Grosjean, 36, said he had wanted to become a pilot since he was 30 but was discouraged by Europe’s complicated and time-consuming licensing process (“to go to ground school twice a week, and with our life, it’s impossible”). He was inspired again last year by (now former) teammate Alexander Rossi, who flew to some 2022 races after earning his license a couple of years ago.

“I thought that was pretty cool,” said Grosjean, who had grown “bored of waiting in the airports.”

He plans to fly to nearly all the races this year (“if the weather is good enough, I’ll be flying”) and jokes about being “commercial by the end of the year, so then I can take Roger (Penske). Roger can pay me to fly him around to races if things go bad with racing.”

Grosjean’s social media has been filled with posts about his new hobby, which afforded him the opportunity recently to take his wife to Key West for lunch from their home in the Miami area. The trip took 37 minutes there and 41 minutes on return and highlighted why Grosjean loves flying: “Freedom. Freedom to go anywhere you want, anytime you want. It’s the beauty of it. We can go to the Bahamas for a day if we want to. Anywhere. I think that’s just great to know that you can do whatever you want.”

It’s reminiscent of the cross-country trip across the Midwest in an RV that Grosjean took with his family during the summer of his 2021 rookie season.

“There’s one thing that I told my kids, and I told my friend about America, and for me, that’s the biggest difference between Europe and here, is here everything is possible,” said Grosjean (whose “Phoenix” nickname was derived from a brush with death in his final Formula One start). “If you have the wish, if you give yourself the possibility of doing it, everything is possible. It is different in Europe. Much more boundaries on the way. Much more steps that you need to do in a certain order.

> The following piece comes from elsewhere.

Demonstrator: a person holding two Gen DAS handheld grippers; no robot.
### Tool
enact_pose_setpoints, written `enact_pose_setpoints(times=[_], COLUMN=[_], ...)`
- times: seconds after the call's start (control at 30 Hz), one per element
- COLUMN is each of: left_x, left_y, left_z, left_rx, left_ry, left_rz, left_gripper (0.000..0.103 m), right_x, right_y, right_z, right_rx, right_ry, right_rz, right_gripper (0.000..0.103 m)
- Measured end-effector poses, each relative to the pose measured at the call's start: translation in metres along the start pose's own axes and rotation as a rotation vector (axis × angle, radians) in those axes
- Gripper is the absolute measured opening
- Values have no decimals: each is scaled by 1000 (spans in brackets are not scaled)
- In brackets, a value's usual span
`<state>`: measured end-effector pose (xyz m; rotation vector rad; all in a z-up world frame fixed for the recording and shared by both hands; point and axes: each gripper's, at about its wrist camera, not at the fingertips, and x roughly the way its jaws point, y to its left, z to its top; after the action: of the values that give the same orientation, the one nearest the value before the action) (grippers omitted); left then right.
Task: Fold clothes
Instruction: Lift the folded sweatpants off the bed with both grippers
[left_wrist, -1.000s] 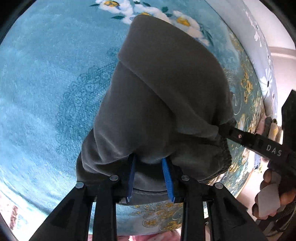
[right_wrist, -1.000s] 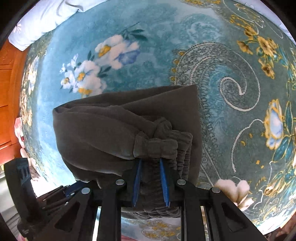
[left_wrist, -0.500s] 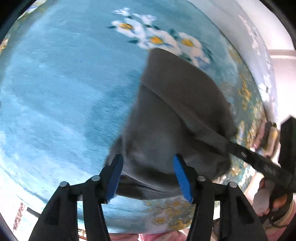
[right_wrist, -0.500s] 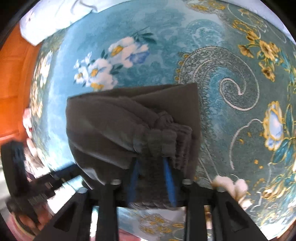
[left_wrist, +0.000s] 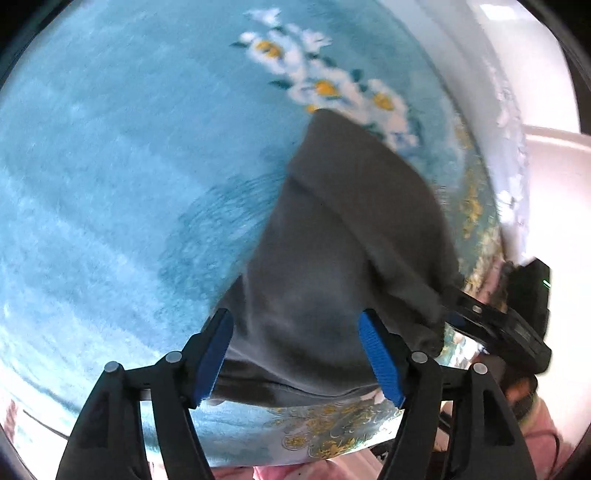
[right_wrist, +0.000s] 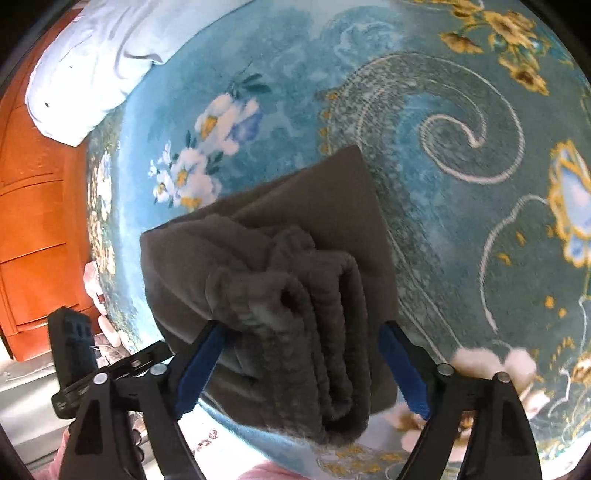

But if you want to be extraordinary (in the United States), if you want to do something different, you don’t need to do those steps because you can work through.

“Yeah, I like doing things, and when I do them, I like doing them well. But here I think just the opportunity of driving the RV, flying planes, for my kids to do whatever they want to do, we love that here. Yeah, it’s been the best discovery for us.”

The Swiss-born Frenchman already has flown himself to a race this year, jetting up the Florida coast for his Rolex 24 at Daytona debut last month. It was his debut as a Lamborghini factory driver, and his new deal will continue with the Twelve Hours of Sebring and possibly the Petit Le Mans while he also helps develop the automaker’s new hybrid prototype (LMDh) for next year.

Grosjean, who finished a disappointing 13th in the 2022 points standings with one podium for Andretti in his first full season, said IndyCar will remain his priority in 2024.

But he hopes the IndyCar schedule will afford racing in the IMSA WeatherTech SportsCar Championship endurance races and perhaps another his longest plane flight yet — a return to the 24 Hours of Le Mans.

“I’ll keep my fingers crossed like that we get the weekend off from IndyCar,” said Grosjean, noting that 10 IndyCar drivers were in the Rolex 24. “I think it would make a lot of sense. I think for both series it’s amazing. If we can get Le Mans, it’s also amazing because it’s just cool.

“I remember Mario flying across the Atlantic doing Monaco and the Indy 500, and those guys, they were racing everywhere, Formula 3, Formula 2, Formula 1. They were doing the races in opening of the Formula 1 race, and I think that’s very cool for us. So yeah, looking forward to the project. There’s going to be a lot of development coming on. By the time we finish the IndyCar season, the LMDh will be here in the States, and that’s when I’m going to spend a lot of time on it.”